2017年11月

一人静かに過ごすのが好きという人の割合は、世間でどれくらいなのでしょう。私がその中に入るのかどうかは微妙なのですが、空いた時間ができると本を読んだり一人で散歩に出たりする傾向があるのは確かです。いかにも地味で、充実した私生活をスマートフォンなどで人に伝えるような昨今の風潮には全く不向きな暮らしぶりですが、似たような方々も意外に多いのではないでしょうか。
 たまに人を捕まえて長話を始めてしまう悪い癖を持っている私は“一人静かに”という範疇には入れてもらえないでしょうが、自分の仲間や理解者を増やそうという積極性にも乏しいようです。先日は選挙がありましたが、政治という仕事に情熱を燃やす方とは本当にすごいものだと思います。多くの人に訴えかけ多数の支持をとりつけるということは、私などには途方もないことのように感じられます。
 こんな私でも、政治に興味を持たず投票にも行かない人が多いという話を聞くと、消極的な姿勢を少々反省することがあります。少し前にネット上で、透析に対する偏見に満ちた書き込みがなされて話題になったことを覚えている方もおられるでしょう。私は地味な仕事をするしか能のない、影響力や政治力などかけらも持ち合わせないような人間です。それでも、何だか変なことを言っている人たちに小さな抵抗を試みたり、いいことをやろうとしている方々をささやかに応援したりすることぐらいはできるのかもしれません。

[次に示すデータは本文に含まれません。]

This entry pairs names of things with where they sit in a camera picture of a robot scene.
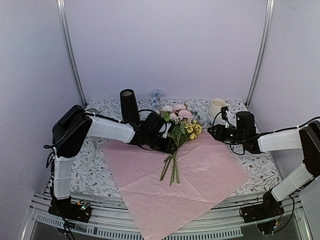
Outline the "pink tissue wrapping paper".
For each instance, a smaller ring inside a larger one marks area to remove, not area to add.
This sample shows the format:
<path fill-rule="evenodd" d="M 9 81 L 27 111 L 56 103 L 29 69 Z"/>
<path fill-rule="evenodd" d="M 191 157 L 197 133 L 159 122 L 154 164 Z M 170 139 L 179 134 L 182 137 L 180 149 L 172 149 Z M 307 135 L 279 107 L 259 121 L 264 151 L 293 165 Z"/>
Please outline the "pink tissue wrapping paper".
<path fill-rule="evenodd" d="M 165 153 L 111 141 L 104 158 L 135 225 L 146 240 L 161 240 L 195 220 L 250 178 L 221 142 L 203 132 L 178 151 L 180 182 L 161 173 Z"/>

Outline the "double pink rose stem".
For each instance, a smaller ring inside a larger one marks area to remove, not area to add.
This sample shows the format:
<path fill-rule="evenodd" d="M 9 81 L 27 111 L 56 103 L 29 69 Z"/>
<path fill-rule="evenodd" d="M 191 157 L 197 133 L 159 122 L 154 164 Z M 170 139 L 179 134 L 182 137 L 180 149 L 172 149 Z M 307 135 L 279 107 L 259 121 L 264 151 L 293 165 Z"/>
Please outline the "double pink rose stem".
<path fill-rule="evenodd" d="M 173 138 L 177 149 L 179 149 L 182 145 L 190 140 L 190 133 L 188 132 L 187 128 L 193 120 L 193 115 L 189 110 L 187 110 L 186 105 L 177 104 L 173 107 L 173 112 L 169 116 L 175 123 L 170 136 Z M 180 183 L 177 155 L 178 151 L 176 150 L 171 158 L 172 172 L 170 177 L 170 186 L 174 182 L 176 182 L 177 184 Z"/>

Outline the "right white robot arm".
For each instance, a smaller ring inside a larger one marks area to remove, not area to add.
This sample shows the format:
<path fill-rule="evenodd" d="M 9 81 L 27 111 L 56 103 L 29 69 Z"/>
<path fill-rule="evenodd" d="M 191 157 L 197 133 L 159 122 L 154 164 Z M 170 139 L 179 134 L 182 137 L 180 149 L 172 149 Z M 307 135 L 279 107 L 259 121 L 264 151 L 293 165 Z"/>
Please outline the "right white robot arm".
<path fill-rule="evenodd" d="M 241 145 L 244 152 L 262 154 L 266 152 L 301 150 L 302 163 L 284 180 L 263 195 L 258 213 L 269 218 L 278 210 L 281 202 L 296 191 L 302 190 L 320 175 L 320 118 L 270 132 L 258 133 L 255 116 L 249 111 L 235 114 L 235 125 L 230 124 L 228 110 L 219 113 L 224 124 L 213 123 L 208 133 L 219 142 L 229 146 Z"/>

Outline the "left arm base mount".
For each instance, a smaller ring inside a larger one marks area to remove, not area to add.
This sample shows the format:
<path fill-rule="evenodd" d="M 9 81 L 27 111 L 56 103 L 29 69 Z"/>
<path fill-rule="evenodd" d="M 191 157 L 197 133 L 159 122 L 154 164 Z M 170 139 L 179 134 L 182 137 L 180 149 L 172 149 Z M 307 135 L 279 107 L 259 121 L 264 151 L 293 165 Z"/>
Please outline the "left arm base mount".
<path fill-rule="evenodd" d="M 72 203 L 70 199 L 52 200 L 48 213 L 65 220 L 88 223 L 91 217 L 92 208 L 90 206 Z"/>

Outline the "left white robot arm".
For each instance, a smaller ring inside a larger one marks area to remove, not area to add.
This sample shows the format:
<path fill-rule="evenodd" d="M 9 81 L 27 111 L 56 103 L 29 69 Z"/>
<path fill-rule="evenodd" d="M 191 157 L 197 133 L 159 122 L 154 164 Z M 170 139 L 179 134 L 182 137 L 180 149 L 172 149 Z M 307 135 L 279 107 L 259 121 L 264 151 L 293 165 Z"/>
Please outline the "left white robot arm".
<path fill-rule="evenodd" d="M 157 112 L 148 109 L 146 119 L 140 119 L 140 111 L 122 111 L 122 120 L 94 114 L 74 105 L 52 128 L 52 143 L 43 145 L 50 149 L 53 158 L 52 194 L 57 201 L 55 209 L 63 216 L 74 213 L 70 198 L 70 178 L 75 157 L 87 138 L 102 138 L 137 146 L 148 151 L 173 154 L 175 141 L 167 134 L 173 127 Z"/>

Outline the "pale pink rose stem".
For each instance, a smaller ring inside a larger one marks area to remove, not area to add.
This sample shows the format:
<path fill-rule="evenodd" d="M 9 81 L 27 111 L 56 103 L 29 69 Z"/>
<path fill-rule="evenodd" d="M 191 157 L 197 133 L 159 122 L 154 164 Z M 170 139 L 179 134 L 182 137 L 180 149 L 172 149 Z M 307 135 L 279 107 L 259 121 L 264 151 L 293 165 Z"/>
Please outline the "pale pink rose stem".
<path fill-rule="evenodd" d="M 174 122 L 174 119 L 172 117 L 172 114 L 174 113 L 174 109 L 173 107 L 169 106 L 169 105 L 166 105 L 162 108 L 161 112 L 160 112 L 160 115 L 162 116 L 162 118 L 165 120 L 165 122 L 169 122 L 169 121 L 173 121 Z M 167 170 L 169 168 L 169 165 L 172 161 L 172 159 L 174 158 L 175 156 L 175 151 L 172 151 L 168 156 L 167 158 L 163 161 L 164 162 L 164 166 L 163 166 L 163 169 L 162 169 L 162 172 L 161 172 L 161 175 L 160 175 L 160 181 L 163 181 L 164 178 L 165 178 L 165 175 L 167 173 Z"/>

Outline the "yellow small flower sprig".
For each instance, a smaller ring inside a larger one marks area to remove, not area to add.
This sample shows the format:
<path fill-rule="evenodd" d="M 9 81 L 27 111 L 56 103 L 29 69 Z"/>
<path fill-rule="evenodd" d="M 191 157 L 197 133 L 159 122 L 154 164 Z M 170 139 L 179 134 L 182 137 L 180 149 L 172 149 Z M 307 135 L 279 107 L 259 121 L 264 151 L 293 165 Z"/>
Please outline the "yellow small flower sprig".
<path fill-rule="evenodd" d="M 189 141 L 194 141 L 202 133 L 202 126 L 196 121 L 191 122 L 182 122 L 175 134 L 175 144 L 177 148 L 180 148 L 182 145 Z"/>

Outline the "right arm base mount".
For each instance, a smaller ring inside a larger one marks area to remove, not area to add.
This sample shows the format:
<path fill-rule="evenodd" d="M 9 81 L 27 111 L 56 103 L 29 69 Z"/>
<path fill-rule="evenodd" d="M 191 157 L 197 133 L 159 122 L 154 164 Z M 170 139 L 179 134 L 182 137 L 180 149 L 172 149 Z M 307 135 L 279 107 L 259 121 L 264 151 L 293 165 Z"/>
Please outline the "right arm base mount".
<path fill-rule="evenodd" d="M 285 211 L 281 204 L 277 205 L 275 208 L 270 208 L 265 207 L 263 203 L 252 204 L 245 202 L 239 208 L 239 215 L 243 218 L 245 223 L 272 219 L 256 224 L 257 230 L 263 235 L 271 235 L 276 232 L 284 213 Z"/>

 休日に投票に出かけるのも署名活動に協力するのも、人から「いいね!」などと殊更にほめられはしないような小さいことです。しかしそんな積み重ねが、医療や暮らしがまっすぐな道から大きく外れるのを防いでくれるのでしょう。スマホなしでも仲間が少ないように見えても、ささやかで確かな充実感を得る方法はけっこうあるものだなと思います。